-- Problem details --
Each line of the listing that includes the string "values" needs to be located and copied.

-- Data records --
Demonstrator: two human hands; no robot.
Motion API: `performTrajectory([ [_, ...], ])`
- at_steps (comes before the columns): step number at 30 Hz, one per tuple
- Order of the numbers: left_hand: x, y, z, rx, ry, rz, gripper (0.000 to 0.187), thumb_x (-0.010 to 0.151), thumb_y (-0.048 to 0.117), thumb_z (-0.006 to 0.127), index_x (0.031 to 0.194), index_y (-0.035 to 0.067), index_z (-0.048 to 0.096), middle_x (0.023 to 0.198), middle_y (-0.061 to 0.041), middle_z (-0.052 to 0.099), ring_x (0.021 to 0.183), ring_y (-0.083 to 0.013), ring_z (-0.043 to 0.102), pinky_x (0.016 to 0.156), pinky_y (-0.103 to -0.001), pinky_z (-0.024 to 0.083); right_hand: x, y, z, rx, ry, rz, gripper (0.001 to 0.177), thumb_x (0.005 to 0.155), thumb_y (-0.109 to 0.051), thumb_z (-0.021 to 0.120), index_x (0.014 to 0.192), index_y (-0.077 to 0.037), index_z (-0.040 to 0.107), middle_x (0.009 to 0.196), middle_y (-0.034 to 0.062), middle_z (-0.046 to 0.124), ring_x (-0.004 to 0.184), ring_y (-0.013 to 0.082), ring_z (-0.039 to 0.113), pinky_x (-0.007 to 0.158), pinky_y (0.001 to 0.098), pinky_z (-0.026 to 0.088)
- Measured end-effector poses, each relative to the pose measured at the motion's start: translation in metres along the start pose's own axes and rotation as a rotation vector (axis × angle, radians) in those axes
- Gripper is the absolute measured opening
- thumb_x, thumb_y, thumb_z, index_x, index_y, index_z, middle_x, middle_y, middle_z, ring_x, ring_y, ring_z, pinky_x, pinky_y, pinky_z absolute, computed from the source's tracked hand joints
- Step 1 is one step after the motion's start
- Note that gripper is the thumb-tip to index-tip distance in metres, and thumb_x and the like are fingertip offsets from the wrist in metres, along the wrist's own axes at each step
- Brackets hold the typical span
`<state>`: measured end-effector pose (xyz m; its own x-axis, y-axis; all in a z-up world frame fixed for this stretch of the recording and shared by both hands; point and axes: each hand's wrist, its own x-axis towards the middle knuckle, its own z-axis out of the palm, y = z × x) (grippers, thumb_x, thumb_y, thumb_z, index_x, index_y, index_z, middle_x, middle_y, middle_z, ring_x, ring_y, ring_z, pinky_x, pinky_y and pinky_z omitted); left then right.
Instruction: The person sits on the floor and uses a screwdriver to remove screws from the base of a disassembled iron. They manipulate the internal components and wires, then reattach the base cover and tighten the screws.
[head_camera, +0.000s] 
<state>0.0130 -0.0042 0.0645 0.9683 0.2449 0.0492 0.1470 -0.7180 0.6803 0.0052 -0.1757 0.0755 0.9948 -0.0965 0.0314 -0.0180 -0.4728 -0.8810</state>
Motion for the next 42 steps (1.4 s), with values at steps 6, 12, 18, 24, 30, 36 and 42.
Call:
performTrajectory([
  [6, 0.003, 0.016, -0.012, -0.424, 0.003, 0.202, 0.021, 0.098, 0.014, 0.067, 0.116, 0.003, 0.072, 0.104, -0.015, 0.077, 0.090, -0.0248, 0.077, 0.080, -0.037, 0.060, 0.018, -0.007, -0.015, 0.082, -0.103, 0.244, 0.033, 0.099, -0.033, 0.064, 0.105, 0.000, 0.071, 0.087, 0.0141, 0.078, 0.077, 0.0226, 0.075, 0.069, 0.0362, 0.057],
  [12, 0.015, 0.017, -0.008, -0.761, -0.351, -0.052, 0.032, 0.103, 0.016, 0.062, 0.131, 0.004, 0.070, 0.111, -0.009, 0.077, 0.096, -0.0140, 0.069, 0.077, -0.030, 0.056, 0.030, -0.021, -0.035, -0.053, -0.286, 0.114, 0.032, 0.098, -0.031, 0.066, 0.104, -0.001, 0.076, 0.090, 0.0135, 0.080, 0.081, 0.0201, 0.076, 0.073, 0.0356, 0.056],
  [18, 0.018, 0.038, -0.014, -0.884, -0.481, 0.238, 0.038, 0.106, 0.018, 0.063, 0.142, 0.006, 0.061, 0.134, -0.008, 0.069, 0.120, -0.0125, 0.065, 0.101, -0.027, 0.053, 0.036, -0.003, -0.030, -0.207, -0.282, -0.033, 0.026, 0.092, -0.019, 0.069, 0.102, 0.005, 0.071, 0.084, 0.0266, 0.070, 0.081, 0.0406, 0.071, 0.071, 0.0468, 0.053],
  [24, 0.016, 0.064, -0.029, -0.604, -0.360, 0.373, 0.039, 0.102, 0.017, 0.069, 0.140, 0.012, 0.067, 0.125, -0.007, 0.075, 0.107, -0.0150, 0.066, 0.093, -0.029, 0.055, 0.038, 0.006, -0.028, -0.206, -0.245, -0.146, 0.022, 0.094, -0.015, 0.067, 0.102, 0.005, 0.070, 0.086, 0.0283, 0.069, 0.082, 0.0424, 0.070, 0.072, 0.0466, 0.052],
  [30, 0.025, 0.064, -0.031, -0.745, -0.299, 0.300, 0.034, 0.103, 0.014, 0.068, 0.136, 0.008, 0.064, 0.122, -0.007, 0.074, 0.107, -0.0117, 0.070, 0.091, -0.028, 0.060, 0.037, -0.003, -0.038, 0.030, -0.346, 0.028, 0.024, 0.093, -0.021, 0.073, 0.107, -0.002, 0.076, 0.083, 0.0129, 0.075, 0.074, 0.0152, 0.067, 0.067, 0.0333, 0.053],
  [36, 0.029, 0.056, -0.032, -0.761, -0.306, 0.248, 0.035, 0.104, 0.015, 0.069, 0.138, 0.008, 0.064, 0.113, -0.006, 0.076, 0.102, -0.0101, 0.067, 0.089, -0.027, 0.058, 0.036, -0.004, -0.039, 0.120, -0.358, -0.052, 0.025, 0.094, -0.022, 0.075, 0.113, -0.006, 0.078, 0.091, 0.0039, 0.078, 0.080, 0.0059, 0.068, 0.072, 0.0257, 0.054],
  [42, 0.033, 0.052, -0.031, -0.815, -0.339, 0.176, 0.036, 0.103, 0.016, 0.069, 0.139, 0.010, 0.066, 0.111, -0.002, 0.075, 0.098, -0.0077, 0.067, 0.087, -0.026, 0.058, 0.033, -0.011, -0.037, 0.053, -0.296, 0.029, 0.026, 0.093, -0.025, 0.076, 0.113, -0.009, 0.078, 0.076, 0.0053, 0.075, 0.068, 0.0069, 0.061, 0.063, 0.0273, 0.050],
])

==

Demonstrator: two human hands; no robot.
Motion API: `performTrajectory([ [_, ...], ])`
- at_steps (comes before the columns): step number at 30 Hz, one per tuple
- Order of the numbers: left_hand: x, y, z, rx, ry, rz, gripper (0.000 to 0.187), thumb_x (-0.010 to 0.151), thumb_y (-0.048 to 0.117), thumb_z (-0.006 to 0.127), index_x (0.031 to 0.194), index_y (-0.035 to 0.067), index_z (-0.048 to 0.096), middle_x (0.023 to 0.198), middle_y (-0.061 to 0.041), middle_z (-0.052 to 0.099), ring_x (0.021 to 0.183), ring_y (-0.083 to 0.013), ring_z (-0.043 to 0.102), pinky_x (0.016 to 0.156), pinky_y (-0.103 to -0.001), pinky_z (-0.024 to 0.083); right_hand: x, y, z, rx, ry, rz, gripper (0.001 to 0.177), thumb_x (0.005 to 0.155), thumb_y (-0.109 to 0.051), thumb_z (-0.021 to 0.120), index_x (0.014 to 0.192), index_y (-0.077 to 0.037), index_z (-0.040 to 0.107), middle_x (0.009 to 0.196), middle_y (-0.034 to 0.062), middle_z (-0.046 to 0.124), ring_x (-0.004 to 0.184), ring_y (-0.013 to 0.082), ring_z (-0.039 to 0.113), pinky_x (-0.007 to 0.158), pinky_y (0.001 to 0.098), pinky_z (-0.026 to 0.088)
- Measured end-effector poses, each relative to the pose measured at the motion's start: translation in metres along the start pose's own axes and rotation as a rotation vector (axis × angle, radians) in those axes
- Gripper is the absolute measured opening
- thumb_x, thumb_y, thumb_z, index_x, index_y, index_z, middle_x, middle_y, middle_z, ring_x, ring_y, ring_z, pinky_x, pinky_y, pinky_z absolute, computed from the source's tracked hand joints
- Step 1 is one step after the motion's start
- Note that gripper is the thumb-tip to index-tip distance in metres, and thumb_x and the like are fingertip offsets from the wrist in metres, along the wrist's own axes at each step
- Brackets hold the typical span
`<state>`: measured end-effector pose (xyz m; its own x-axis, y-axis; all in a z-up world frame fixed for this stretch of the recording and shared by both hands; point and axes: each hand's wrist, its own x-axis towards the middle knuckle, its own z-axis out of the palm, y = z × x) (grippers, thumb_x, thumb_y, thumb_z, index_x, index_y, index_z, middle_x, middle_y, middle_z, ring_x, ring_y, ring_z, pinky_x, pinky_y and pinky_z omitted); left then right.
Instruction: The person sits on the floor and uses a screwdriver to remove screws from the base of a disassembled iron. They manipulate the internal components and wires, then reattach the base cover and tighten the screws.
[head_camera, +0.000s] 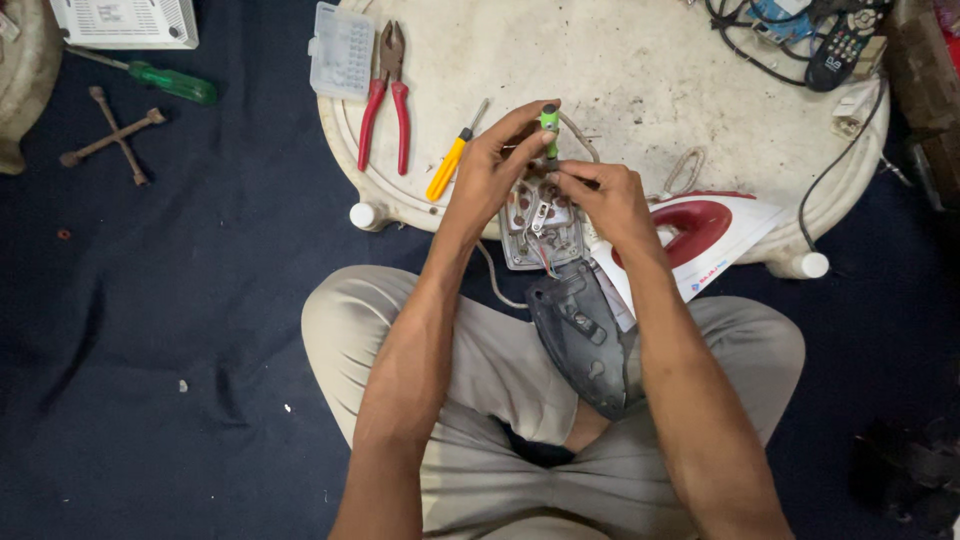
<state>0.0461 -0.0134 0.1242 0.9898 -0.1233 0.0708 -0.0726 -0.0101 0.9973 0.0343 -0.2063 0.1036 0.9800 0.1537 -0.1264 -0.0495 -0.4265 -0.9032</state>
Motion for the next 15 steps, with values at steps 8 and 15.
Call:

-- Result --
Motion for the next 42 steps (1.4 s), with values at steps 6, 12, 18, 24, 30, 36 and 42.
Motion for the next 15 steps, with values at steps 8 and 15.

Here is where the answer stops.